La MITD Training Officers and Instructors Union se demande comment est-ce que le rapport 2013 du Pay Research Bureau peut faire état de plusieurs nouveaux postes, selon une nouvelle structure du Mauritius Institute of Training and Development, alors que le nouvel organigramme n’a toujours pas été finalisé. « Cela fait trois ans que nous sommes en négociation avec la direction. Le directeur du PRB, bien au courant de cela, est en train de nous imposer un organigramme. De plus, il y a plusieurs anomalies dans la gestion de l’établissement », déclare au Mauricien son président Navindeo Gobin.
L’exercice de transfert des employés de l’ex-IVTB et du Technical School Management Trust Fund a débuté il y a trois ans et, depuis rien n’a été finalisé. Le personnel, qui se dit dans le flou, attend le nouvel organigramme.
Or, le rapport 2013 du Pay Research Bureau vient créer une confusion totale, selon la MITD Training Officers and Instructors Union (MITD TOIU) qui est en négociation officielle depuis juillet 2011 avec la direction s’agissant de l’organigramme. Le président du syndicat Navindeo Gobin déplore que le rapport fasse état de plusieurs nouveaux postes alors que la nouvelle structure pour le MITD n’existe pas encore.
« Comment le rapport du PRB peut venir nous imposer un organigramme ? Est-ce une structure préparée en catimini par la direction sans nous consulter ? » se demande Durga Parsad Mohit, secrétaire de l’Union of Staff of MITD. Il condamne par la même occasion l’institut qui fonctionne sans direction alors qu’il y a plusieurs problèmes importants à régler. À Navindeo Gobin d’ajouter que « le rapport du PRB est injuste envers ceux au bas de l’échelle ».

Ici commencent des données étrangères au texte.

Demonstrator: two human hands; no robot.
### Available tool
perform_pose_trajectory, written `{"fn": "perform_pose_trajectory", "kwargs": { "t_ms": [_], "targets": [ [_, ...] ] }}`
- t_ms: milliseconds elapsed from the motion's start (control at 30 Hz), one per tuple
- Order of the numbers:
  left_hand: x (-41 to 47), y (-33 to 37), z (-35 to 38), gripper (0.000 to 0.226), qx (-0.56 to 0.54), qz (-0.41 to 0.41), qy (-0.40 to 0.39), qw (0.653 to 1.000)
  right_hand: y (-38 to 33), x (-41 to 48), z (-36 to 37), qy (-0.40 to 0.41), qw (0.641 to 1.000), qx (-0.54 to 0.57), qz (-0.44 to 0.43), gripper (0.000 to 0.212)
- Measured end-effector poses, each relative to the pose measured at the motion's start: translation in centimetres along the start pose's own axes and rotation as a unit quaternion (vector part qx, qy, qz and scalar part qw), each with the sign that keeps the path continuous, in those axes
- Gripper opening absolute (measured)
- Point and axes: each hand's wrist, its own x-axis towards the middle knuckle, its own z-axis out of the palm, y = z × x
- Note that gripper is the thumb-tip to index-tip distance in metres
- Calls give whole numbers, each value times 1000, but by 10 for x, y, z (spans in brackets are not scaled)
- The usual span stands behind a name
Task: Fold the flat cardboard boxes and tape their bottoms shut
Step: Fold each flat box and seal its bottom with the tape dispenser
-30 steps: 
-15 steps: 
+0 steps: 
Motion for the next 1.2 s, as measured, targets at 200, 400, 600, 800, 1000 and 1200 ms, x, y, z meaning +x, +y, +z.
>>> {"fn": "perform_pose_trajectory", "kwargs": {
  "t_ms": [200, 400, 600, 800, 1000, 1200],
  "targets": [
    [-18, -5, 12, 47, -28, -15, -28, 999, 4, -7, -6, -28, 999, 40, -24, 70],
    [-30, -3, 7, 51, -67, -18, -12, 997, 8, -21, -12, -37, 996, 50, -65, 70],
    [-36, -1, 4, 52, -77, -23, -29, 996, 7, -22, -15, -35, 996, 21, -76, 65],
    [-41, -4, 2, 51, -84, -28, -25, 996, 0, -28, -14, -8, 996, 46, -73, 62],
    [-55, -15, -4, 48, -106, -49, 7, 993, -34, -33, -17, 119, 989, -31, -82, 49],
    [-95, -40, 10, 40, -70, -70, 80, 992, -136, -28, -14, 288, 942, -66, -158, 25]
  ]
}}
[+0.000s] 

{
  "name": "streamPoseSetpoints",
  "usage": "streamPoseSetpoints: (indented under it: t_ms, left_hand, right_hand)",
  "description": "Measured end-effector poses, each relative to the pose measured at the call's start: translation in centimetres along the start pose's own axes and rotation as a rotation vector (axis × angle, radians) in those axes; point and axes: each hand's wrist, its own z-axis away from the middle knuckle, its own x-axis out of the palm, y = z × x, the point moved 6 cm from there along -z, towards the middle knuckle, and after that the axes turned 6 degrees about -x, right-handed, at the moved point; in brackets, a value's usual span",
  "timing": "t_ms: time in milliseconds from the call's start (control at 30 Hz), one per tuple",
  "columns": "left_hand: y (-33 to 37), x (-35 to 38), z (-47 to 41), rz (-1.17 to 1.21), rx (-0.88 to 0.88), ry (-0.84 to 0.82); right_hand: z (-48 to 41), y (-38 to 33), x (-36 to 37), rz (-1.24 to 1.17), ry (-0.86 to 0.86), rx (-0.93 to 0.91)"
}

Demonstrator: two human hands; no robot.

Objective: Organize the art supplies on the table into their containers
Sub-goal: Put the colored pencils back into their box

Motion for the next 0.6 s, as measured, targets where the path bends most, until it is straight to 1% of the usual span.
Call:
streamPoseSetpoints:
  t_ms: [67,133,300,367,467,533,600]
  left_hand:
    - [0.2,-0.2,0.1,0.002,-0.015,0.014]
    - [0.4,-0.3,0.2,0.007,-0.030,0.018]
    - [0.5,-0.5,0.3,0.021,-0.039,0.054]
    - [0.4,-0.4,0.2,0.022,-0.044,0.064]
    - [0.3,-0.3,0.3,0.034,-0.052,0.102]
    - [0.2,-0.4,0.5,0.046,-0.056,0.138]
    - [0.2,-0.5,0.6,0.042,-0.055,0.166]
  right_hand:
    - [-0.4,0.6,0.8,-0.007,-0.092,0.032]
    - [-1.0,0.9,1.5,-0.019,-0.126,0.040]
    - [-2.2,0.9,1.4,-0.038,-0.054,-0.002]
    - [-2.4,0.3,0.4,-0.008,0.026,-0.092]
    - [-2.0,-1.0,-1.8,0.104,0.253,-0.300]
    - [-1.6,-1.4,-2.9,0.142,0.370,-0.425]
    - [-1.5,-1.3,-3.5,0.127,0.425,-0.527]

« Si le PRB avait déjà un agenda, alors pourquoi prendre la peine d’écouter les syndicats ? On nous a pris pour des bouffons. Le bureau aurait pu faire le rapport seul sans consultation », lance le président de la MITD TOIU. « Nous rejetons ce rapport car il n’y a eu aucun consensus ; et plusieurs postes inutiles ont vu le jour pour l’administration alors que des postes importants, qui auraient dû être créés, n’existent pas. On semble oublier que le rôle principal du MITD est la formation. »
Au moment où les négociations sur l’exercice de transfert avaient lieu, le MITD rencontrait des difficultés avec notamment la grève des élèves du Lycée Polytechnique. Les syndicats étaient d’ailleurs montés au créneau pour contester cet exercice et le ministre de l’Éducation avait proposé une période moratoire d’un an pour permettre aux employés de réfléchir aux options proposées.
M. Gobin a souligné que cette période d’un an qui aurait dû arriver à échéance en juillet de cette année a été étendue jusqu’à décembre et ce, sans consultation. Or, alors que le syndicat a fait une demande récemment pour un autre délai de trois mois, le ministère leur aurait fait comprendre qu’il faudrait des consultations pour arriver à cette décision. Le secrétaire du syndicat, Chandraduth Conjoobeeharry, déplore aussi que les employés du MITD bénéficient de traitements différents. « Il n’y a aucune uniformité en ce qui concerne les heures et conditions de travail », dit-il.
La MITD TOIU réclame par ailleurs l’institution d’une commission d’enquête pour se pencher sur les récents recrutements et la gestion de l’institut. « Il y a des magouilles au sein de cette institution. Des personnes qui y travaillent depuis plus de dix ans sont toujours sur contrat alors que ceux qui viennent d’être embauchés ont déjà été confirmés à leur poste », avance M. Gobin. Il évoque par ailleurs plusieurs cas de certaines personnes qui ont été embauchées alors qu’elles n’avaient pas les qualifications requises. Plusieurs employés, poursuit-il, seraient aussi victimes de menaces et d’intimidation de la part de certains supérieurs.
« Le Pr Torul travaille depuis longtemps sur ces problèmes et aurait dû soumettre un rapport depuis longtemps. Or, nous avons appris qu’un draft a été envoyé au bureau du ministre de l’Éducation. Est-ce que le ministre doit corriger le rapport d’abord ? » s’interroge le président de la MITD TOIU. Le syndicat se montre aussi très critique envers certains syndicats fraîchement formés qui, soutient-il, se composent de personnes qui font objet d’enquêtes policières. « Comment ces personnes peuvent-elles parler au nom du MITD alors qu’elles sont en train de défendre leurs propres intérêts », soutient M. Gobin. La MITD TOIU et l’Union of Staff of MITD n’écartent pas la possibilité de manifester si leurs demandes ne sont pas prises en compte.